Except for the biggest black holes with a very large Event Horizon. Objects as large as humans can cross the Event Horizon without getting ripped apart or even 'feeling' any tidal effects. Of course once an object crosses the event horizon, we have have very little idea what happens to them because they can no longer be observed.

From what I have been led to believe, strange and interesting things happen as soon as you get close to the speed of light.

Let's take the wonderful Steven Wright question:
"If you are in a spaceship that is traveling at the speed of light, and you turn on the headlights, does anything happen?"

If the headlights consisted of white light, the lights would indeed turn on and you would be able to see the beams of light but you would see it in a way that you hadn't previously imagined. The light would be white to a point and then you would be able to see the different wavelengths of light spread out like a rainbow. This is due to different wavelengths traveling at different speeds. It would be white to red then orange, yellow, green, blue, indigo, then finally violet.

This could be wrong because no one really knows what would really happen, but I imagine one day we will all know because we will see it with our own eyes as we actually perform the experiment. Some say this is impossible, but it was also thought to be impossible to fly or travel to the moon.

Some even say that there is no proof at all of black holes. My physics teachers in college all told be black holes were complete BS. May favorite black hole concepts has humans eventually using black holes as communication devices. By placing a small black hole and a stasis field, you could use the field to vibrate the black hole so that gravity waves could be sent across the galaxy to convey information.

Will it ever occur? Who knows.

Ive never qutie understyood this one either.
Lets say you could travel to the speed of light & beyond, would it just be black as you are going faster than the light from any object could reach you? if that makes sense?

You would need a damn good navigation system as well

(lets face it no one knows if faster than light speed is impossible as its just a theory based on current physics)

The speed of light is attached to the observer. When you factor in time dilation it makes sense.

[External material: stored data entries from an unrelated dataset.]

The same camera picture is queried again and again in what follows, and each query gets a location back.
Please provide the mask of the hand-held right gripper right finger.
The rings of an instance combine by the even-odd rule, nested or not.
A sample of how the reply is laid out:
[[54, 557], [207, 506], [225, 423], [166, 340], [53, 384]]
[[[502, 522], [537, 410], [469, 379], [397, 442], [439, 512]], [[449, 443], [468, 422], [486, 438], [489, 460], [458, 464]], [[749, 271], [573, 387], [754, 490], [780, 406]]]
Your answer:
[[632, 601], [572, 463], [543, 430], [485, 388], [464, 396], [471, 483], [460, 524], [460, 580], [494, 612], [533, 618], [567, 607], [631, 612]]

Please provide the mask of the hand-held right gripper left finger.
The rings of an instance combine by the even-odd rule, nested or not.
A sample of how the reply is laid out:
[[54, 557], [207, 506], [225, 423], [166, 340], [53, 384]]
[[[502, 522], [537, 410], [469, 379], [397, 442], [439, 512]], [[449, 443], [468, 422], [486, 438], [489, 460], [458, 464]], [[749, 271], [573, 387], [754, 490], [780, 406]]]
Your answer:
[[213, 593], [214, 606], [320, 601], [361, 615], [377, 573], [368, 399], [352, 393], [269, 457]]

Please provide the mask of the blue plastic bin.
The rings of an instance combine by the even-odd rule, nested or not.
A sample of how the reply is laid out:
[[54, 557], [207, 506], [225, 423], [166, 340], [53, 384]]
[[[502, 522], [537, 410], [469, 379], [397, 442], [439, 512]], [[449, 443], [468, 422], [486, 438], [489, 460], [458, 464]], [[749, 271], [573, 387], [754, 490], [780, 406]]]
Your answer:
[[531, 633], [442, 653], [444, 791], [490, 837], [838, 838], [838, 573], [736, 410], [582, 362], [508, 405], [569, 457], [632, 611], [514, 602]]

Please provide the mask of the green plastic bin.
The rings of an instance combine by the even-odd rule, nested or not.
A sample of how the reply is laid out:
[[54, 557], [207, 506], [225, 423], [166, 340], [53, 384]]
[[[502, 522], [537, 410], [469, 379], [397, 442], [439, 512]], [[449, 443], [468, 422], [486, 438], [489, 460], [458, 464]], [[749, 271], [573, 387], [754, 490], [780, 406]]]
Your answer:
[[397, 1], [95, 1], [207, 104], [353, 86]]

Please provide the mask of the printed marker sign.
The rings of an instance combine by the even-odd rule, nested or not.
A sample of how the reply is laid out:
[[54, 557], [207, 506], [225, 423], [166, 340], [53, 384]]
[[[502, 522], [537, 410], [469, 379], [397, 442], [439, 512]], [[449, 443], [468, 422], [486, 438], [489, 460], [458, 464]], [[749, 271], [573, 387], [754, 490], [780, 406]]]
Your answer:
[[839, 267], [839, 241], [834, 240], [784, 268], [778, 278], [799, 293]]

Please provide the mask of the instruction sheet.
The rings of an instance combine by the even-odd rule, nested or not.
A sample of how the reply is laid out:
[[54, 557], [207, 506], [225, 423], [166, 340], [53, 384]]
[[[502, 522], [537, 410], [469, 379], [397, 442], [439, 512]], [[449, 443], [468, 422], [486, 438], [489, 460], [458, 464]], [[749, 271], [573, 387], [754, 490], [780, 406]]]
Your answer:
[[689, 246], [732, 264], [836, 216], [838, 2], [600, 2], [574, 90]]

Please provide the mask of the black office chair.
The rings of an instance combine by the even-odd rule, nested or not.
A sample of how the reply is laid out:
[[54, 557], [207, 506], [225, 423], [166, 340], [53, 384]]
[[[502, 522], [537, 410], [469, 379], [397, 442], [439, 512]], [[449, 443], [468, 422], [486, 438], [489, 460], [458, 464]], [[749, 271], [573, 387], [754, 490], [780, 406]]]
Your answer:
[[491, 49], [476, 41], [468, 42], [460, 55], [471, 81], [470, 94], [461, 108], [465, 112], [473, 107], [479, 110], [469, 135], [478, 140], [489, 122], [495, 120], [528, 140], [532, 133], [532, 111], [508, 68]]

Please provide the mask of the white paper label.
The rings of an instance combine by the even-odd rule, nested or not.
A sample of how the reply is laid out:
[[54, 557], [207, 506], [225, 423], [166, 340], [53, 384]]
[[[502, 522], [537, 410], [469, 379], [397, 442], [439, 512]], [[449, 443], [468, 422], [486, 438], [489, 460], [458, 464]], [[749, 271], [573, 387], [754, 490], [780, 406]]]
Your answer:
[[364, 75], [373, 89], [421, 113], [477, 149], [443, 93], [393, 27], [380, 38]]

Like say you were in a spaceship and you were going faster and faster... you'd be traveling into the future quite a bit relative to those back home. Get close to a black hole and the same thing happens. You fly into the future but everyone else sees you slow down and stop. Time dilation.

reply to post by Kruel


Kruel is correct, and to add to his (her?) post. Time dilation can also be construed as warping of the space time continuum. So think of it this way:

The space time continuum is a bed. You put a bowling ball on the bed (anything with mass) and the bowling ball will sink into it. This is what people refer to as warping the space time continuum. This very same effect occurs not only with mass but also with speed. The faster you go, relative to an observer, the more you warp the bed. If you shine a light from the bottom part of your warped bed the light would have to travel around the curvature of the warp.

So essentially, the speed of light is a constant. Its the universe the light has to travel through that is fracked up.

Good questions, keep thinking.

Obsidience

I'm not sure I'm wrapping my head around this concept, but would these theories about space time and relative observation be discussing the perception of distance and not time?

If we warped space time, we'd be changing the distance between two points which might cause us to take longer or less time to travel between.

Time itself has not changed in this concept, only the relative distance traveled in the movement and the observer?

So at a faster speed or shorter path I arrive ahead of you. Which means I reach a relative point sooner, not specifically time travel.

At a slower speed or a greater warping of the space time theory, as in a black hole or gravity well, I would arrive much later.

From point a to point b takes a relative amount of time that can be compared to the distance between the two. If I warp that space I can effect the distance thereby lessening or lengthening the amount of time invested in the journey.

I don't think this is time travel solved.